◆ Assignment ◆
The answer must be one number: how many lines in the data below include the string "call".

◆ Dataset excerpt ◆
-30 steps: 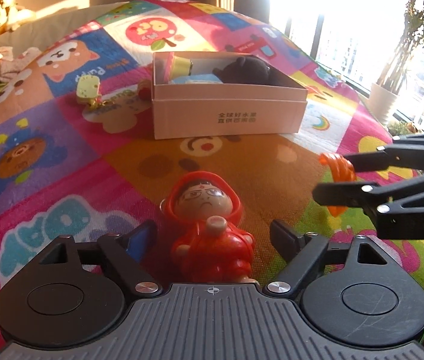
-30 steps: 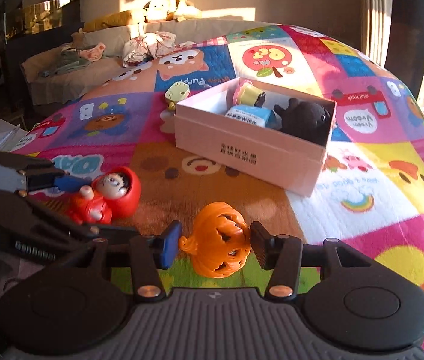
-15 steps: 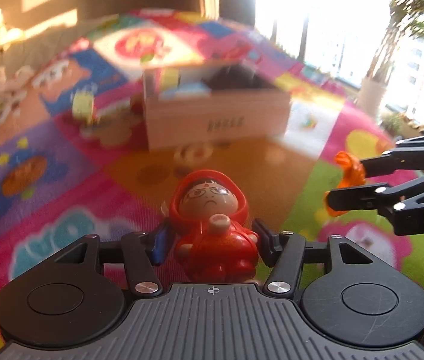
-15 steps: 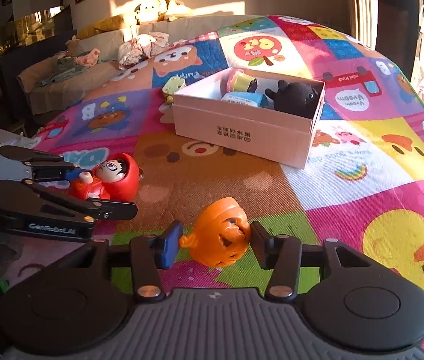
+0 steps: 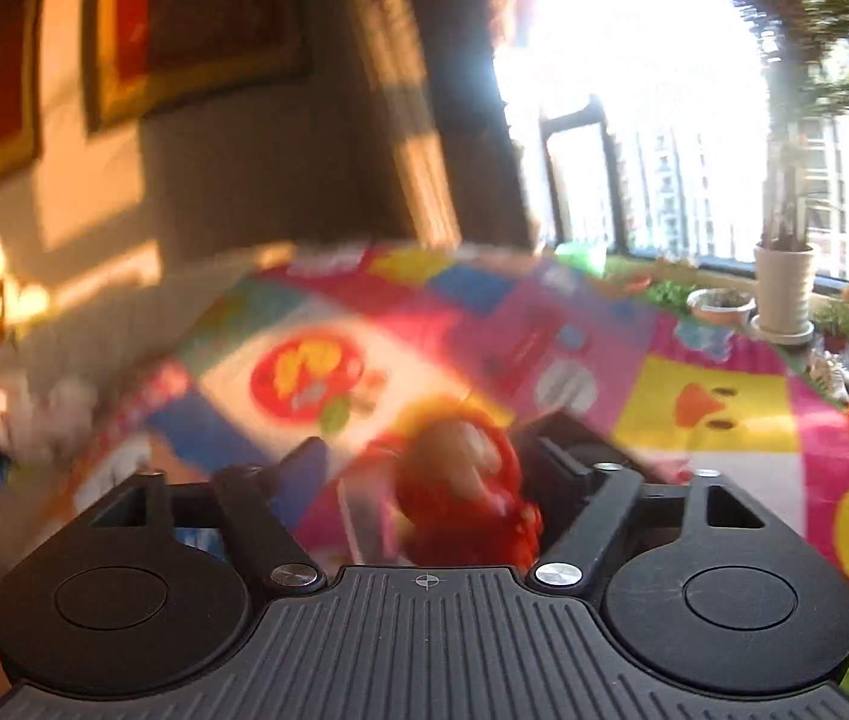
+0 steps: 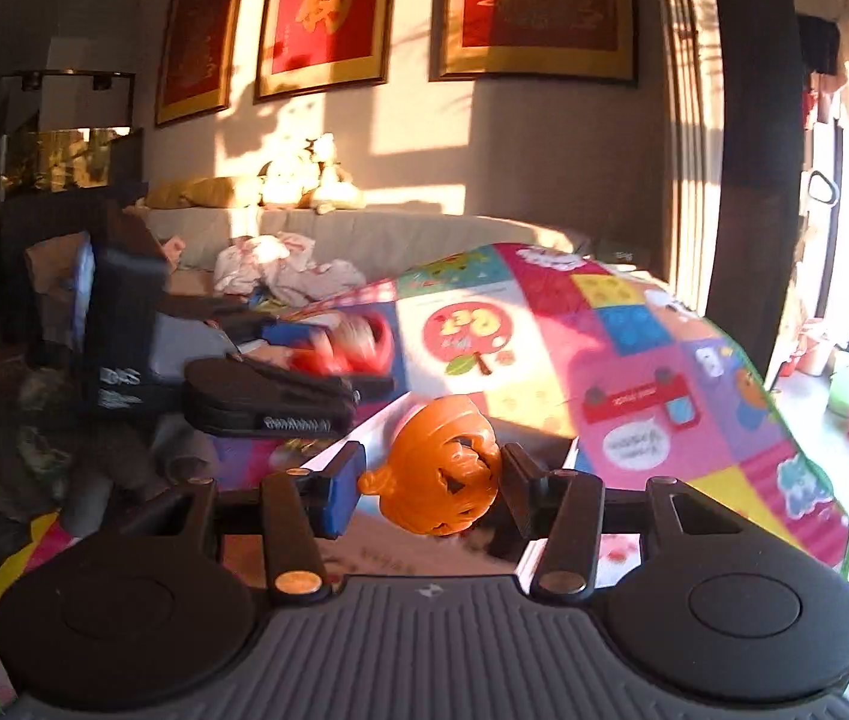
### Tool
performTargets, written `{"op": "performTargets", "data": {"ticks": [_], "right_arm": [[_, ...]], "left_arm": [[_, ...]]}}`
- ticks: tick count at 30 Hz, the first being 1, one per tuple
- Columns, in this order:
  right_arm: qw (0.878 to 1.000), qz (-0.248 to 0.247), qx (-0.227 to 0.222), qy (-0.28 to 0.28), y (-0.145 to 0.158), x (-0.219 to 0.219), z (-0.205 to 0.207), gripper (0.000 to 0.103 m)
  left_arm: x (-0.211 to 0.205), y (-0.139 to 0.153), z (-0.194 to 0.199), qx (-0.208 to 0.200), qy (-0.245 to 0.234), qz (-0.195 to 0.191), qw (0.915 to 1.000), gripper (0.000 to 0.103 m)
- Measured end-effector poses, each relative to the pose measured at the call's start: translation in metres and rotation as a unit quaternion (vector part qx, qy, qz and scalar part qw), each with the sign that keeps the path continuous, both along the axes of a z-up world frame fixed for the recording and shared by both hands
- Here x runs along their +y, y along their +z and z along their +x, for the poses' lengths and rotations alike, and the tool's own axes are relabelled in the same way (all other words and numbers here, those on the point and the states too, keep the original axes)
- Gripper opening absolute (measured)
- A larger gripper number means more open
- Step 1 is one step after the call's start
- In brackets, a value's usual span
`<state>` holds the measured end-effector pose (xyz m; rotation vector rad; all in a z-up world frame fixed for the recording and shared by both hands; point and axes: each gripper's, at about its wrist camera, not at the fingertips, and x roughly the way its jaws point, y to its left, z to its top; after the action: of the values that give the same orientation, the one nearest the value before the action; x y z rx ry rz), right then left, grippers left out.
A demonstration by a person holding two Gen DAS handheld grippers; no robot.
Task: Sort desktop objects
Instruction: 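Carry the doll and orange cup over the box and release both inside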
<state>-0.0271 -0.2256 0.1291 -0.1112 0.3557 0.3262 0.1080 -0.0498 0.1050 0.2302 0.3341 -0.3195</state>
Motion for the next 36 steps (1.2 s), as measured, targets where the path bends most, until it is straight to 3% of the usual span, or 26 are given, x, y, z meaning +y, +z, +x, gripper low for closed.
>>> {"op": "performTargets", "data": {"ticks": [3,9,12,13,15,18,23,26,30,34,36], "right_arm": [[1.0,0.008,0.006,-0.013,0.001,-0.004,0.021,0.049],[0.997,0.059,0.049,0.002,-0.007,-0.003,0.079,0.049],[0.993,0.087,0.08,0.002,-0.023,0.001,0.115,0.05],[0.991,0.094,0.097,-0.005,-0.031,0.002,0.126,0.056],[0.987,0.103,0.12,-0.021,-0.044,0.005,0.139,0.059],[0.987,0.095,0.132,-0.014,-0.053,0.014,0.148,0.059],[0.985,0.098,0.143,0.01,-0.046,0.044,0.182,0.058],[0.988,0.068,0.139,0.014,-0.047,0.069,0.202,0.043],[0.982,0.046,0.184,0.021,-0.066,0.088,0.217,0.039],[0.974,0.004,0.228,0.016,-0.093,0.096,0.221,0.039],[0.974,0.003,0.225,0.016,-0.099,0.093,0.221,0.039]], "left_arm": [[0.023,-0.017,-0.009,0.028,0.001,-0.028,0.9992,0.096],[0.058,-0.058,-0.039,0.095,-0.01,-0.042,0.9945,0.096],[0.067,-0.067,-0.038,0.111,-0.006,-0.049,0.9927,0.097],[0.07,-0.068,-0.037,0.113,-0.004,-0.054,0.9922,0.097],[0.075,-0.068,-0.036,0.117,-0.008,-0.073,0.9904,0.098],[0.069,-0.071,-0.032,0.129,-0.024,-0.095,0.9868,0.099],[0.05,-0.079,-0.03,0.125,-0.044,-0.093,0.9868,0.1],[0.048,-0.082,-0.025,0.124,-0.041,-0.095,0.9868,0.1],[0.058,-0.08,-0.022,0.121,-0.04,-0.097,0.9871,0.1],[0.087,-0.074,-0.012,0.116,-0.011,-0.109,0.9873,0.1],[0.104,-0.074,-0.005,0.117,0.018,-0.116,0.9862,0.1]]}}
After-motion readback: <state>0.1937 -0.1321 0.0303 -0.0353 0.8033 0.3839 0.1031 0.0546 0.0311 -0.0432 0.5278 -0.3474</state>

◆ Your response ◆
2